THE PROBLEM:
Go through the data from its first line and retype each line, stopping once the line containing "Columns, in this" has been retyped.
#### ENTRIES SHOWN
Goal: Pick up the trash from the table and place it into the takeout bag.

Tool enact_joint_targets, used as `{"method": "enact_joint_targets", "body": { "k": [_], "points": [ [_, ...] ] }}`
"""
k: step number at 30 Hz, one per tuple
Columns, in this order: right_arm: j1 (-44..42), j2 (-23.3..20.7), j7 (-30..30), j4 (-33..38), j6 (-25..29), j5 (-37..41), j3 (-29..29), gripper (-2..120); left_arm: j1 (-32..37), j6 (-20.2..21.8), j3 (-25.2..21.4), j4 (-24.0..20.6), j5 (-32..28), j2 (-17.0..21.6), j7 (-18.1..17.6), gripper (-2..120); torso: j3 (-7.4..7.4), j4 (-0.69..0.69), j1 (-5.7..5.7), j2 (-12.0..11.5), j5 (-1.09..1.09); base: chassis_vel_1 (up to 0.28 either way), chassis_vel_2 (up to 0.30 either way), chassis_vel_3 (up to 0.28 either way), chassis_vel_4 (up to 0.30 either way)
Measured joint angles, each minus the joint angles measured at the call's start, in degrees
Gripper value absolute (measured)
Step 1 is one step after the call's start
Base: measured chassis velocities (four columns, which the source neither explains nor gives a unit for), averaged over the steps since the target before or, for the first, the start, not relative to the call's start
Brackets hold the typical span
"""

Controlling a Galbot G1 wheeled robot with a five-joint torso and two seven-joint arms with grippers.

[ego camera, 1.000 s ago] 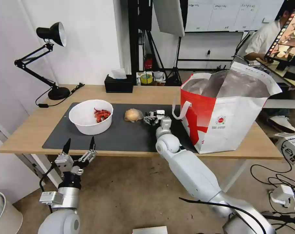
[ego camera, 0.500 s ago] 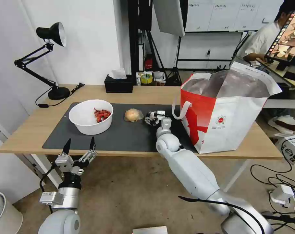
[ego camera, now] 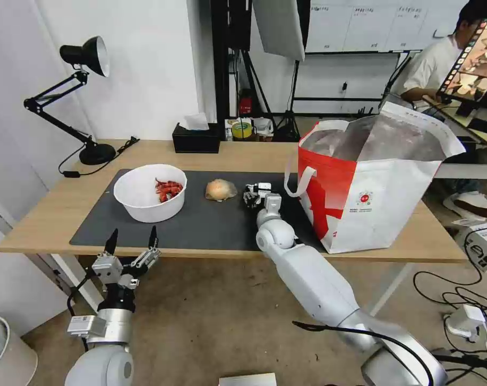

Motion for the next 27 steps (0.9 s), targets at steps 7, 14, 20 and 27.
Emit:
{"method": "enact_joint_targets", "body": {
  "k": [7,14,20,27],
  "points": [
    [0.0,0.1,-0.2,-0.2,0.0,0.0,0.3,13,-0.3,0.0,0.1,0.4,0.0,0.0,0.0,100,0.00,0.00,0.00,0.0,0.00,0.000,0.000,0.000,0.000],
    [0.0,0.1,-0.2,-0.3,0.0,0.0,0.4,0,-0.3,-0.1,0.2,0.5,0.0,-0.1,0.0,100,0.00,0.00,0.00,0.0,0.00,0.000,0.000,0.000,0.000],
    [-0.2,-0.1,-0.3,0.0,0.0,-0.1,0.3,0,-0.3,-0.1,0.2,0.5,0.0,0.0,0.0,100,0.00,0.00,0.00,0.0,0.00,0.000,0.000,0.000,0.000],
    [-1.6,-2.2,-2.9,4.5,0.1,-0.3,-1.6,0,-0.1,-0.1,0.1,0.2,0.0,0.0,-0.1,100,0.00,0.00,0.00,0.0,0.00,0.000,0.000,0.000,0.000]
  ]
}}
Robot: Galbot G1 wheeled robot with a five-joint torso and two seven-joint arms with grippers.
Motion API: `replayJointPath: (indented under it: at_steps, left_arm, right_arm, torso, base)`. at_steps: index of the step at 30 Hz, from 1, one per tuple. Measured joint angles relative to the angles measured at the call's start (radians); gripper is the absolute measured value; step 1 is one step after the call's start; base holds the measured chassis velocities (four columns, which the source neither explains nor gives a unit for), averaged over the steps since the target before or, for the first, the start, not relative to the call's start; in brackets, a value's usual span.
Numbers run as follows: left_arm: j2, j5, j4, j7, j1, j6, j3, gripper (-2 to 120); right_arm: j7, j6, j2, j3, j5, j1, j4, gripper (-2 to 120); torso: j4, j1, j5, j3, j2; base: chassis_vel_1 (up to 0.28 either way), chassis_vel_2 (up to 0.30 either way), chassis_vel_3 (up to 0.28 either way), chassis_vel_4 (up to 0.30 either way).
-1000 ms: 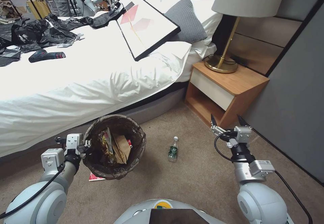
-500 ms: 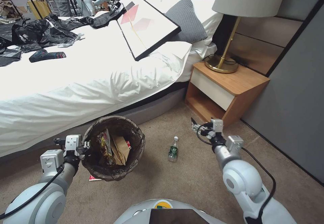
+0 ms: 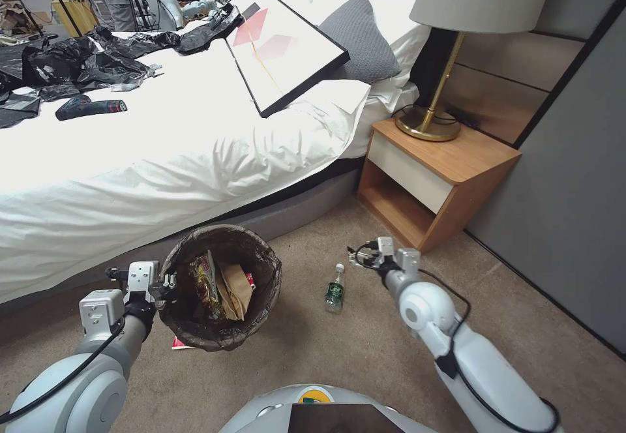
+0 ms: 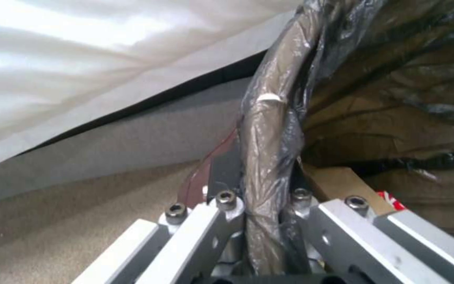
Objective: Pick up the trash bin, then pick up the garbage from the floor and place it into the trash bin.
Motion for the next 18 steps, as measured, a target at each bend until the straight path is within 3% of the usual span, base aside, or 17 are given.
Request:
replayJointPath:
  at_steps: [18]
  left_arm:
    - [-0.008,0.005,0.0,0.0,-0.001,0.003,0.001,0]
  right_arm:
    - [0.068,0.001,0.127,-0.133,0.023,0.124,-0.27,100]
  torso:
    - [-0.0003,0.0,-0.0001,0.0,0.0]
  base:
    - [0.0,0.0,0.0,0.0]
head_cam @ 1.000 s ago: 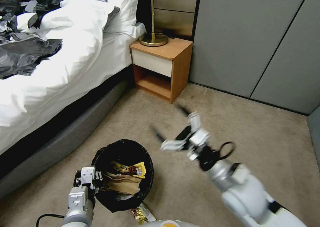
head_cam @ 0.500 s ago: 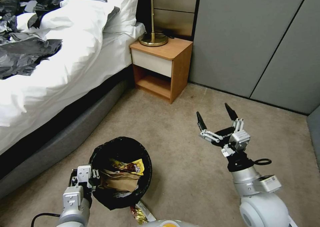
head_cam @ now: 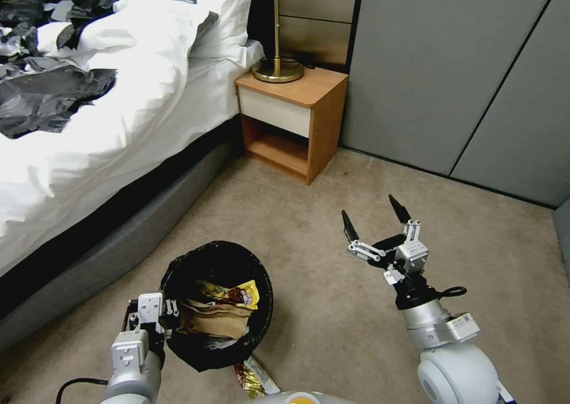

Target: Pick up the trash bin, then pick up the garbage from the floor and place it into the trash bin.

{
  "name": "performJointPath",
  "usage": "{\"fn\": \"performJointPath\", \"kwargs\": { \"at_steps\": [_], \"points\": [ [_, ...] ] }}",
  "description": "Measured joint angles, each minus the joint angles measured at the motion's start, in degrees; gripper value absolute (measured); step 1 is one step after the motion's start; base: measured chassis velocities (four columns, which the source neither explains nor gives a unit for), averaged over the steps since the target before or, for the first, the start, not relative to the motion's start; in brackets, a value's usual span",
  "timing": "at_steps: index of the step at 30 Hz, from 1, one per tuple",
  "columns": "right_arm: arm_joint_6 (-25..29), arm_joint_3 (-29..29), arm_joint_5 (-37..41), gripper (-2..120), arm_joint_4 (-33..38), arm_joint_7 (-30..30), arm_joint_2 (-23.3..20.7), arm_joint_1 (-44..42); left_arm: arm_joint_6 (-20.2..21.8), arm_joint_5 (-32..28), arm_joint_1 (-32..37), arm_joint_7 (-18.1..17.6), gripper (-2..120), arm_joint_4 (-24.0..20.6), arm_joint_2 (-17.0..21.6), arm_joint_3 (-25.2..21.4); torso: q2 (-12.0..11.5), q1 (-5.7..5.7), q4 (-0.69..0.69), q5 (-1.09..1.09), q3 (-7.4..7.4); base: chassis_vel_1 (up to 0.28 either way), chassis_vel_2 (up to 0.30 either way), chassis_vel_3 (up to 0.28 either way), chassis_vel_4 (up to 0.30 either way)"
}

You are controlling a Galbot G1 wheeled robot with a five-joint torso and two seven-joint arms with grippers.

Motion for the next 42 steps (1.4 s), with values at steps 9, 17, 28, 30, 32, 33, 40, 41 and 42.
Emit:
{"fn": "performJointPath", "kwargs": {
  "at_steps": [9,17,28,30,32,33,40,41,42],
  "points": [
    [0.6,-1.5,-0.8,100,-1.3,-0.4,-0.3,0.2,0.2,-0.1,0.0,0.0,0,-0.3,0.0,-0.5,0.0,0.0,0.0,0.0,0.0,0.079,0.07,0.073,0.071],
    [0.6,-2.3,-0.8,100,-1.9,-0.5,-0.1,1.2,0.2,-0.2,0.7,0.0,0,-1.3,-0.2,-1.6,0.0,0.0,0.0,0.0,0.0,0.104,0.112,0.106,0.103],
    [0.4,-2.2,-0.8,100,-1.9,-0.5,0.2,1.0,-0.4,-0.3,1.3,0.0,0,-1.6,-0.3,-1.9,0.0,0.0,0.0,0.0,0.0,0.132,0.126,0.128,0.134],
    [0.4,-2.1,-0.7,100,-1.9,-0.5,0.2,1.0,-0.5,-0.3,1.3,0.0,0,-1.7,-0.4,-1.8,0.0,0.0,0.0,0.0,0.0,0.119,0.119,0.125,0.133],
    [0.4,-2.0,-0.7,100,-1.9,-0.5,0.3,1.0,-0.5,-0.4,1.3,0.0,0,-1.7,-0.4,-1.8,0.0,0.0,0.0,0.0,0.0,0.122,0.113,0.14,0.122],
    [0.3,-1.9,-0.6,100,-2.0,-0.4,0.3,1.0,-0.6,-0.4,1.4,0.0,0,-1.7,-0.4,-1.8,0.0,0.0,0.01,0.0,0.0,0.126,0.104,0.147,0.111],
    [-0.2,-1.4,-0.2,100,-2.9,0.6,0.5,1.4,-1.0,-0.5,1.6,0.0,0,-1.7,-0.4,-1.9,0.0,0.0,-0.01,0.0,0.0,0.052,0.053,0.061,0.053],
    [-0.3,-1.3,-0.1,100,-3.0,0.6,0.5,1.3,-1.1,-0.5,1.6,0.0,0,-1.7,-0.4,-1.9,0.0,0.0,-0.02,0.0,0.0,0.0,0.0,0.0,0.0],
    [-0.3,-1.3,-0.1,100,-3.0,0.6,0.5,1.3,-1.1,-0.5,1.6,0.0,0,-1.7,-0.4,-1.9,0.0,0.0,-0.02,0.0,0.0,0.0,0.0,0.0,0.0]
  ]
}}
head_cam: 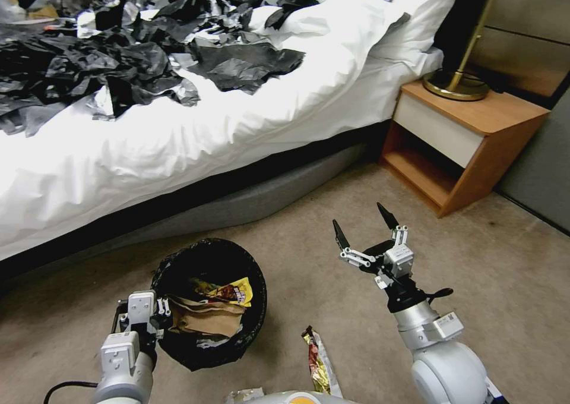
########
RESPONSE:
Goal: Pick up the trash from the table and place it into the takeout bag.

Tool enact_joint_targets, used as `{"method": "enact_joint_targets", "body": { "k": [_], "points": [ [_, ...] ] }}`
"""
k: step number at 30 Hz, one per tuple
Columns, in this order: right_arm: j1 (-44..42), j2 (-23.3..20.7), j7 (-30..30), j4 (-33..38), j6 (-25..29), j5 (-37..41), j3 (-29..29), gripper (-2..120); left_arm: j1 (-32..37), j6 (-20.2..21.8), j3 (-25.2..21.4), j4 (-24.0..20.6), j5 (-32..28), j2 (-17.0..21.6), j7 (-18.1..17.6), gripper (-2..120); torso: j3 (-7.4..7.4), j4 (-0.69..0.69), j1 (-5.7..5.7), j2 (-12.0..11.5), j5 (-1.09..1.09); base: chassis_vel_1 (up to 0.28 either way), chassis_vel_2 (up to 0.30 either way), chassis_vel_3 (up to 0.28 either way), chassis_vel_4 (up to 0.30 either way)

The response to this exercise is complete.